• _Exercise aim_
What is needed is the full listing written out exactly, minus the pictures.

• _Available data_
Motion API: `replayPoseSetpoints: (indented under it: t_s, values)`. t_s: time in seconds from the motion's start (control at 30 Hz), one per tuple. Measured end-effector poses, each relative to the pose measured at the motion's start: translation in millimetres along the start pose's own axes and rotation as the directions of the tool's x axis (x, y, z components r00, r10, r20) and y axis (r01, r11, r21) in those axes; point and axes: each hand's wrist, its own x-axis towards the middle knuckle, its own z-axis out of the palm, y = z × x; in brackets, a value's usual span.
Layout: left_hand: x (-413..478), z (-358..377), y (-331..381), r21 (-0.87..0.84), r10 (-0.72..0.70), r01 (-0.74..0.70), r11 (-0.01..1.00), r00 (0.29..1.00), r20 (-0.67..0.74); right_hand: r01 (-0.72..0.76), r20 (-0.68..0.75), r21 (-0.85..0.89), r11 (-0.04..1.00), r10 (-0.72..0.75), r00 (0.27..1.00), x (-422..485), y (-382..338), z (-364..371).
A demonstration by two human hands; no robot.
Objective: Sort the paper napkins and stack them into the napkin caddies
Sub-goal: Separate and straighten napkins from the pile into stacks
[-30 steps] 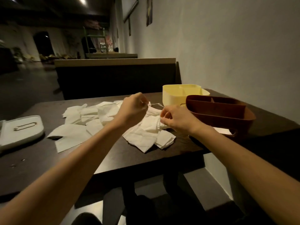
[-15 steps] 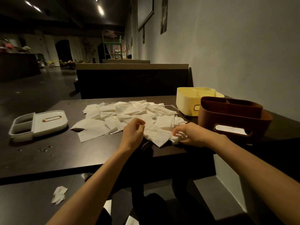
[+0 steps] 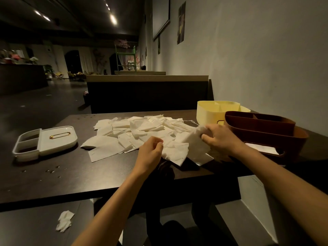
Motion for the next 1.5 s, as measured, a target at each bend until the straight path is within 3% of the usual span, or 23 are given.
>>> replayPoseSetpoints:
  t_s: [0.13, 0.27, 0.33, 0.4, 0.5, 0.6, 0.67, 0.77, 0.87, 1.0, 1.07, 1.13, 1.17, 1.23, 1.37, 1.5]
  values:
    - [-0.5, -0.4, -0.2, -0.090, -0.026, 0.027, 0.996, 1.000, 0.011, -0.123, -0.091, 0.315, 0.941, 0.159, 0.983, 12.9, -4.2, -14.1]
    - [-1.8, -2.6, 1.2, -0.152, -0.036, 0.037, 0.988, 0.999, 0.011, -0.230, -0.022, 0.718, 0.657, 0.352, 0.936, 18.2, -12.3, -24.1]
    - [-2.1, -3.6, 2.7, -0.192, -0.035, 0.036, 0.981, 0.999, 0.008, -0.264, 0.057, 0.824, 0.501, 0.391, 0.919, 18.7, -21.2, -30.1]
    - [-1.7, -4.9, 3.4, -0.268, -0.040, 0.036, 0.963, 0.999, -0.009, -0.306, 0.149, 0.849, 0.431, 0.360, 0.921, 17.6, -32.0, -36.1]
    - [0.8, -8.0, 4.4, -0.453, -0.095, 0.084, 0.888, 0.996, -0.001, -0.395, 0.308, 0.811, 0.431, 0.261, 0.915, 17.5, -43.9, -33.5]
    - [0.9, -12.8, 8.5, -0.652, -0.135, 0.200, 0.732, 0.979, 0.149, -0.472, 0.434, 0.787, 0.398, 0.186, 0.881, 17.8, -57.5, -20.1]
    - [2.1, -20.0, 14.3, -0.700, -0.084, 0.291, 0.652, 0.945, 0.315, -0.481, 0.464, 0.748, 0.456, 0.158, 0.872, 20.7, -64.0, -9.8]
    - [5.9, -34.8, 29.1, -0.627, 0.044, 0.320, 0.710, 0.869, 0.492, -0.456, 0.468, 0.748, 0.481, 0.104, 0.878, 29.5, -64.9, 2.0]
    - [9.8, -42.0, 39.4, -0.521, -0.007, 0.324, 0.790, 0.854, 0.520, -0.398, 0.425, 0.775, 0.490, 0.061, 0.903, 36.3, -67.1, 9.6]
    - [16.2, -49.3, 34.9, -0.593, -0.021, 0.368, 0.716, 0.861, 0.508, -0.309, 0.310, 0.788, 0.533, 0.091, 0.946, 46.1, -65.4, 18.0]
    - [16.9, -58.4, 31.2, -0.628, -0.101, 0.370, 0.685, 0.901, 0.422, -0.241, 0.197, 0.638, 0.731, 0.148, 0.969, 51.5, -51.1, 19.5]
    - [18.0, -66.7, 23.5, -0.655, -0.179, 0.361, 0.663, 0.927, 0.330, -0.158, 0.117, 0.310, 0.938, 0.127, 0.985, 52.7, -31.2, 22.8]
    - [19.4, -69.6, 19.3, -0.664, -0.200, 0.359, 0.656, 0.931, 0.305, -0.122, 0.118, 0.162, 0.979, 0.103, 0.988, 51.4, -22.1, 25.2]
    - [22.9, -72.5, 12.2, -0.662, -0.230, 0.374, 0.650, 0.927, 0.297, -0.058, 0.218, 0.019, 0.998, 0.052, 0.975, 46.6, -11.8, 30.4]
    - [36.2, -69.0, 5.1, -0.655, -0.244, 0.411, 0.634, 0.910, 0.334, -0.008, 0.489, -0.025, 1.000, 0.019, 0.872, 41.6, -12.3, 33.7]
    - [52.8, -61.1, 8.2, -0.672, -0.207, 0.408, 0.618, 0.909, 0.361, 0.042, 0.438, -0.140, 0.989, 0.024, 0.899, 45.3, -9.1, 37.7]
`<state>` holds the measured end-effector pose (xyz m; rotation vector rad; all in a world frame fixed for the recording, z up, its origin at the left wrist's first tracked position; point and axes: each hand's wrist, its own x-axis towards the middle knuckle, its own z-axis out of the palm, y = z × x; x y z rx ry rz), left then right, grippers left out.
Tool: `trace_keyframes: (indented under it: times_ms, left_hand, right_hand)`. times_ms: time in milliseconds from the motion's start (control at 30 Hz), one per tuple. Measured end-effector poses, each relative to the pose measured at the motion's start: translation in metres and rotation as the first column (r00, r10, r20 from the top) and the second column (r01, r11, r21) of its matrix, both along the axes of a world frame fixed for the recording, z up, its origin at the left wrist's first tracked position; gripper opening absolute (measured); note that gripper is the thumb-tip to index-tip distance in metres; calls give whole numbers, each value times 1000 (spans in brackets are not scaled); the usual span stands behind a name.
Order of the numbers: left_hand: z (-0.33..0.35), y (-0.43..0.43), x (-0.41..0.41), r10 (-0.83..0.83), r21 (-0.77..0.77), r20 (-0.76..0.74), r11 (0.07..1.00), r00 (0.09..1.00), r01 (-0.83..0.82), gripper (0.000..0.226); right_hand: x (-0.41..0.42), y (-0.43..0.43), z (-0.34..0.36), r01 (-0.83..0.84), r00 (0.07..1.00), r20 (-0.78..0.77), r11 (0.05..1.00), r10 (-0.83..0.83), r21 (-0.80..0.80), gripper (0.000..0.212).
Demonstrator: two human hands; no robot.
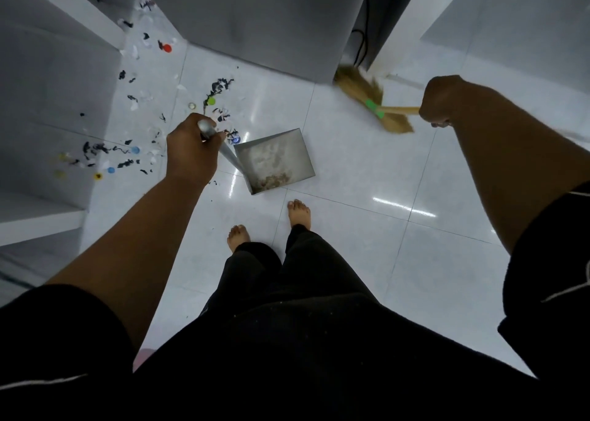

• _The completed task_
Motion API: `replayPoseSetpoints: (indented under it: t_s, values)`. t_s: time in seconds from the motion's start (control at 30 Hz), one per tuple. Measured end-effector poses, each relative to the pose measured at the motion's start: translation in millimetres along the start pose's own axes and rotation as the directions of the tool's x axis (x, y, z components r00, r10, r20) and y axis (r01, r11, r21) in those axes; point and axes: each hand's wrist, its own x-axis towards the middle knuckle, its own z-axis out of the palm, y = z × x; in brackets, a value's usual span.
Layout: left_hand: x (-413..478), z (-358..377), y (-331..381), r21 (-0.87..0.84), r10 (-0.72..0.70), r01 (-0.74..0.70), r11 (-0.01..1.00), r00 (0.29..1.00), r20 (-0.67..0.74); right_hand: r01 (-0.72..0.76), r20 (-0.68..0.75), r21 (-0.85..0.89), r11 (-0.04..1.00), r10 (-0.72..0.75), r00 (0.27..1.00), x (-422..485), y (-382..338), z (-364..371).
A demonstration by two human hands; no robot.
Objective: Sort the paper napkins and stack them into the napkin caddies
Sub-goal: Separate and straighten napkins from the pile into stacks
[-30 steps] 
[-15 steps] 
[+0 steps] 
Motion for the next 1.5 s, as measured, a target at each bend until the straight path is within 3% of the usual span, or 23 are given.
>>> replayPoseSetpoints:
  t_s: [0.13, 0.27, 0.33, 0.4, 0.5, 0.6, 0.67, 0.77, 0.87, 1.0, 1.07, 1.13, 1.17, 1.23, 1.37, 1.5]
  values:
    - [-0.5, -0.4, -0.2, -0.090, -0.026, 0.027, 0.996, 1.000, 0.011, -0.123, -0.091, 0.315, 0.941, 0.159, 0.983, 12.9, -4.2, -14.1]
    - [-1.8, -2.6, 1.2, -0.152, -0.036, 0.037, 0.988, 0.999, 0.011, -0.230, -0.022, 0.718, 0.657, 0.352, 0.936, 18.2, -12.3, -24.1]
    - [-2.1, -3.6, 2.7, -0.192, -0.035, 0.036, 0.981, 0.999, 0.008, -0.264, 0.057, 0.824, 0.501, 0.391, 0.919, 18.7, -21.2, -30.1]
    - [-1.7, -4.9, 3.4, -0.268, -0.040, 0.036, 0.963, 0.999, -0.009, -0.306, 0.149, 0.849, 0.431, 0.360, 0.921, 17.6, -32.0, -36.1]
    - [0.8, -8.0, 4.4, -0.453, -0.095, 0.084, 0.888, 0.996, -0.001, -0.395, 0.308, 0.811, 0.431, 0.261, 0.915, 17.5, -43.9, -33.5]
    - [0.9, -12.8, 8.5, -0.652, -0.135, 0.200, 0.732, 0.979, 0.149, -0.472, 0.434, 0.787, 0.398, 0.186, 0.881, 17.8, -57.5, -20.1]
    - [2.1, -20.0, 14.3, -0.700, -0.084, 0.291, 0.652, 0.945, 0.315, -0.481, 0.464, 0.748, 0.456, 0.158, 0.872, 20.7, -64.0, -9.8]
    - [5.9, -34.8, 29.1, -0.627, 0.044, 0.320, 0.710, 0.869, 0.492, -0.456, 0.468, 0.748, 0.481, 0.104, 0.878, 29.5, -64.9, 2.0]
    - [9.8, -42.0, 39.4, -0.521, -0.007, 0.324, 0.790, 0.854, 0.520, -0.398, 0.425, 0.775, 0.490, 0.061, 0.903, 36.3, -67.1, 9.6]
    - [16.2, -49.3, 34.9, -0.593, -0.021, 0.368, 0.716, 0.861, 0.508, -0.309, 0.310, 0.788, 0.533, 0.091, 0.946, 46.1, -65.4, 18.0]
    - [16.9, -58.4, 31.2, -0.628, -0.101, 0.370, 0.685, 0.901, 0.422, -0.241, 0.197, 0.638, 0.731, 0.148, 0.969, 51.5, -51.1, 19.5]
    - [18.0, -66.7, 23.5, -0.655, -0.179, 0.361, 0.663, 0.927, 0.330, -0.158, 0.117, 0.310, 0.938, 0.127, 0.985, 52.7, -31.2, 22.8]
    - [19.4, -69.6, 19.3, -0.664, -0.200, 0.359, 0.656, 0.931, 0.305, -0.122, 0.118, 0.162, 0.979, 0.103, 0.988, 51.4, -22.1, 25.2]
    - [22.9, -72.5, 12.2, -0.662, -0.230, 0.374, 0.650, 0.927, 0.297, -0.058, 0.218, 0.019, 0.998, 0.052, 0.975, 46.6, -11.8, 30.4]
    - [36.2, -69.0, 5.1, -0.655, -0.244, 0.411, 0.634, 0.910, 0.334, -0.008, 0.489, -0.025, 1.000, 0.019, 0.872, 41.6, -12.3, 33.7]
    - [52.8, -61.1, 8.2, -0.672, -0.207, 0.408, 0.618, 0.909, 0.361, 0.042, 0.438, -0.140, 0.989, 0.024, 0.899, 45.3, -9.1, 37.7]
`<state>` holds the measured end-effector pose (xyz m; rotation vector rad; all in a world frame fixed for the recording, z up, its origin at the left wrist's first tracked position; point and axes: each hand's wrist, its own x-axis towards the middle knuckle, its own z-axis out of the palm, y = z × x; x y z rx ry rz), left then right, grippers left out.
Tool: `trace_keyframes: (indented under it: times_ms, left_hand, right_hand)`. times_ms: time in milliseconds from the motion's start (control at 30 Hz), one per tuple. Measured end-effector poses, each relative to the pose measured at the motion's start: translation in metres and rotation as the first column (r00, r10, r20 from the top) and the second column (r01, r11, r21) of its matrix, both along the axes of a world frame fixed for the recording, z up, its origin at the left wrist's first tracked position; gripper opening absolute (measured); note that gripper is the thumb-tip to index-tip distance in metres; calls give whole numbers, each value times 1000 (spans in brackets are not scaled); the usual span stands behind a name.
Order of the numbers: left_hand: z (-0.33..0.35), y (-0.43..0.43), x (-0.41..0.41), r10 (-0.83..0.83), r21 (-0.77..0.77), r20 (-0.76..0.74), r11 (0.07..1.00), r00 (0.09..1.00), r01 (-0.83..0.82), gripper (0.000..0.226); right_hand: x (-0.41..0.42), y (-0.43..0.43), z (-0.34..0.36), r01 (-0.83..0.84), r00 (0.07..1.00), r20 (-0.78..0.77), r11 (0.05..1.00), r10 (-0.83..0.83), r21 (-0.80..0.80), gripper (0.000..0.212).
Demonstrator: two human hands; no robot.

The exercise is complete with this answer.